> [Work order] Your answer should consist of the lines in the listing that hold "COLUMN".

> [Exercise data]

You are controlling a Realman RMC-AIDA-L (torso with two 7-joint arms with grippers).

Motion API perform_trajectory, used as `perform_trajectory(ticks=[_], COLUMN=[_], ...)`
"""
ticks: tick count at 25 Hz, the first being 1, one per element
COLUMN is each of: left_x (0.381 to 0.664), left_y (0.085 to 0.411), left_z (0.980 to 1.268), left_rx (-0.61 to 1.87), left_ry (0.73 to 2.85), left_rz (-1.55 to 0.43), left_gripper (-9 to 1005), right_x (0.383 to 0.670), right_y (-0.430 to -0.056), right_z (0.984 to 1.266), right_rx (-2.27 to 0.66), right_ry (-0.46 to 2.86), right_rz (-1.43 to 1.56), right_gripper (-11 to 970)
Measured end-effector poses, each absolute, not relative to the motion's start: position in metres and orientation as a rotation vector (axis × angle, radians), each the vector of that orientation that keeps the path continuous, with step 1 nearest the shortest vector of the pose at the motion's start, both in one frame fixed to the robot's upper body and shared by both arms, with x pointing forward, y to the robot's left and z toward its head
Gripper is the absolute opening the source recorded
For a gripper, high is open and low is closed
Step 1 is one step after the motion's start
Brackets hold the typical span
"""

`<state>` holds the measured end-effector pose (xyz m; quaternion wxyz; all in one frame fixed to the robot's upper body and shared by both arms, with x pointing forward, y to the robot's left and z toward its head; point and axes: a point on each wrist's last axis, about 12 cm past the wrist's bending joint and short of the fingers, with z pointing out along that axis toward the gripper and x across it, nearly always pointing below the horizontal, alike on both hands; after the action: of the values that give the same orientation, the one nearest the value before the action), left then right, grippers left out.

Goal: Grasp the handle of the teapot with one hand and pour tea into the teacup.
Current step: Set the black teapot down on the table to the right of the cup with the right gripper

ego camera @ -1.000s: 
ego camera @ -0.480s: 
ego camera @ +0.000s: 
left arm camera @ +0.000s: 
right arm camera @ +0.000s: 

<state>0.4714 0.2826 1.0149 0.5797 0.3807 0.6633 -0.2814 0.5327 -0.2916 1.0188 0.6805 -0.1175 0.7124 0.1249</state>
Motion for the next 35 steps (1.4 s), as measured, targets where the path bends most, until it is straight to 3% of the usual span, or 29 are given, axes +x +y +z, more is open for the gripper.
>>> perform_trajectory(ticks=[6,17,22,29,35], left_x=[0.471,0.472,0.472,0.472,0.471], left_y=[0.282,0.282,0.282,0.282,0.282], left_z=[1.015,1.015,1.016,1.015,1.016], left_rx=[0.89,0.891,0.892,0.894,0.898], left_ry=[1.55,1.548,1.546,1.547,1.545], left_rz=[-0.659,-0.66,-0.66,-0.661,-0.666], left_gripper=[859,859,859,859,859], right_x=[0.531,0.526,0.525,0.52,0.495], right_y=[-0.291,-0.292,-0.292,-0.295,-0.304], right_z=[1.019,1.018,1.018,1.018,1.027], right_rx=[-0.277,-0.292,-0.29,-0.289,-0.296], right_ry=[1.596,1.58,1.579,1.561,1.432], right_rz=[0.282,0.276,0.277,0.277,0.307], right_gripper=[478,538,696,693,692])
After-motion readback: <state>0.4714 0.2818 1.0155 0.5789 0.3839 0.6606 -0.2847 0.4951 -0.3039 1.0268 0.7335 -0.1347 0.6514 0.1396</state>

> [Task output]
Motion API perform_trajectory, used as `perform_trajectory(ticks=[_], COLUMN=[_], ...)`
COLUMN is each of: left_x (0.381 to 0.664), left_y (0.085 to 0.411), left_z (0.980 to 1.268), left_rx (-0.61 to 1.87), left_ry (0.73 to 2.85), left_rz (-1.55 to 0.43), left_gripper (-9 to 1005), right_x (0.383 to 0.670), right_y (-0.430 to -0.056), right_z (0.984 to 1.266), right_rx (-2.27 to 0.66), right_ry (-0.46 to 2.86), right_rz (-1.43 to 1.56), right_gripper (-11 to 970)

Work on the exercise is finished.